ABOUT THIS TASK
Once the line with "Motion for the" is found, repeat exactly that line and every one after it until the data below ends, including the last line.

PROVIDED DATA
####################

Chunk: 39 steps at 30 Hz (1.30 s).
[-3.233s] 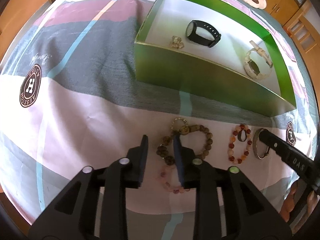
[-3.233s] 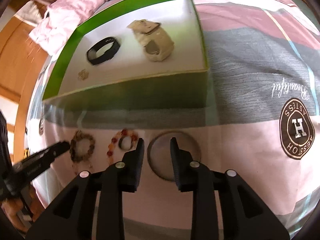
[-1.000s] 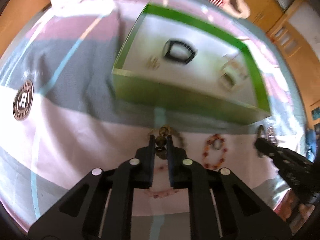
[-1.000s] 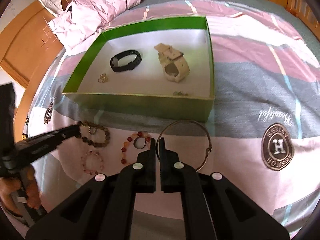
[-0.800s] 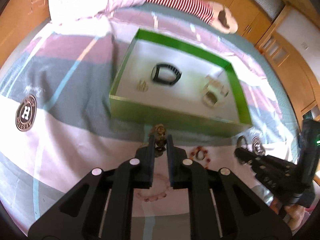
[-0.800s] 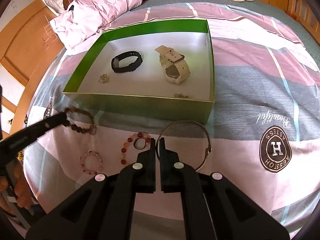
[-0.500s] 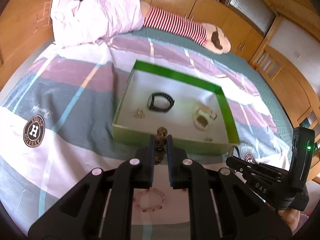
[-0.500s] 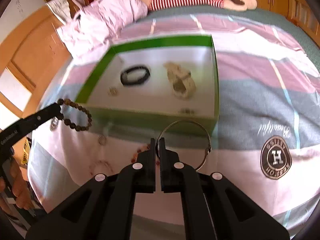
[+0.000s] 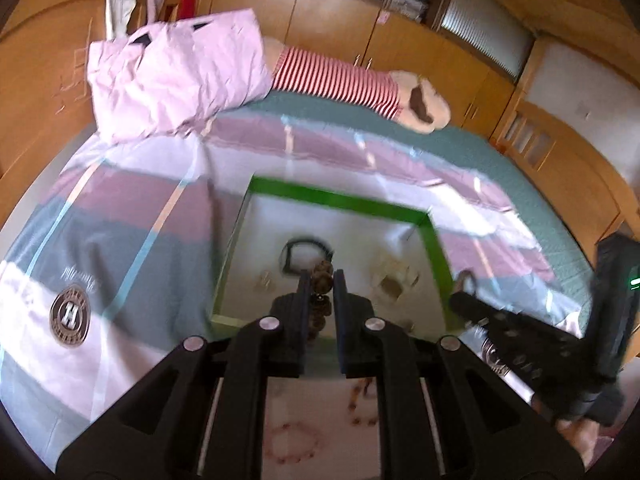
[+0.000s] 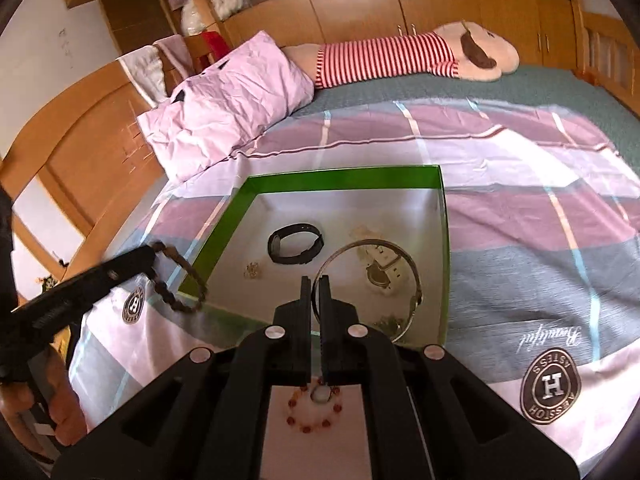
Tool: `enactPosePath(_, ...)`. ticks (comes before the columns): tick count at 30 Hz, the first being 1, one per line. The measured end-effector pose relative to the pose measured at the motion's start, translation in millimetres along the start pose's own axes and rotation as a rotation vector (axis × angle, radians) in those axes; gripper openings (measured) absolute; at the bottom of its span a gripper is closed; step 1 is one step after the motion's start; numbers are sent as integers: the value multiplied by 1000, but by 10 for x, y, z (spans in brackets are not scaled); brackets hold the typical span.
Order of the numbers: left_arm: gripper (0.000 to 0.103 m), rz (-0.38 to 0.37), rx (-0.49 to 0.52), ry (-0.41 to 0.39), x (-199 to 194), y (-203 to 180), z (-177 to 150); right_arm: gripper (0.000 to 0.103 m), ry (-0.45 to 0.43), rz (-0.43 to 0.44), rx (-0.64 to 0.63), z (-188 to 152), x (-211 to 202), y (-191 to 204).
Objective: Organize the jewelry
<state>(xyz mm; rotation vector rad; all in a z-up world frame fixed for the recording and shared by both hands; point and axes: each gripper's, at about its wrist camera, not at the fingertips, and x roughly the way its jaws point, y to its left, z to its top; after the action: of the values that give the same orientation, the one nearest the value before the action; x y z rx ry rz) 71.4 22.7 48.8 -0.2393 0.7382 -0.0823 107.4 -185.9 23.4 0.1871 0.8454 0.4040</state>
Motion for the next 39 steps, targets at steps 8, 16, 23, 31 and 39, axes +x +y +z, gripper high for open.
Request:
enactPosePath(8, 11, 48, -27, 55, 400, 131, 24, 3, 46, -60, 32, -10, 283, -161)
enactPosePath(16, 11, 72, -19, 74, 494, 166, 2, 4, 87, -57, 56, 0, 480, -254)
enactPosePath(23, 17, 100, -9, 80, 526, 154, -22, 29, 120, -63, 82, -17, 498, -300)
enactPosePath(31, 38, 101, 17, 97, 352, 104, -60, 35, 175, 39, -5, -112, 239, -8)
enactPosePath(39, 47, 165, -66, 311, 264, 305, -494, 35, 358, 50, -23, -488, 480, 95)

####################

EXERCISE OUTPUT
Motion for the next 39 steps, targets at steps 8, 16, 23, 31 and 39, axes +x +y +z, gripper high for open.
Request:
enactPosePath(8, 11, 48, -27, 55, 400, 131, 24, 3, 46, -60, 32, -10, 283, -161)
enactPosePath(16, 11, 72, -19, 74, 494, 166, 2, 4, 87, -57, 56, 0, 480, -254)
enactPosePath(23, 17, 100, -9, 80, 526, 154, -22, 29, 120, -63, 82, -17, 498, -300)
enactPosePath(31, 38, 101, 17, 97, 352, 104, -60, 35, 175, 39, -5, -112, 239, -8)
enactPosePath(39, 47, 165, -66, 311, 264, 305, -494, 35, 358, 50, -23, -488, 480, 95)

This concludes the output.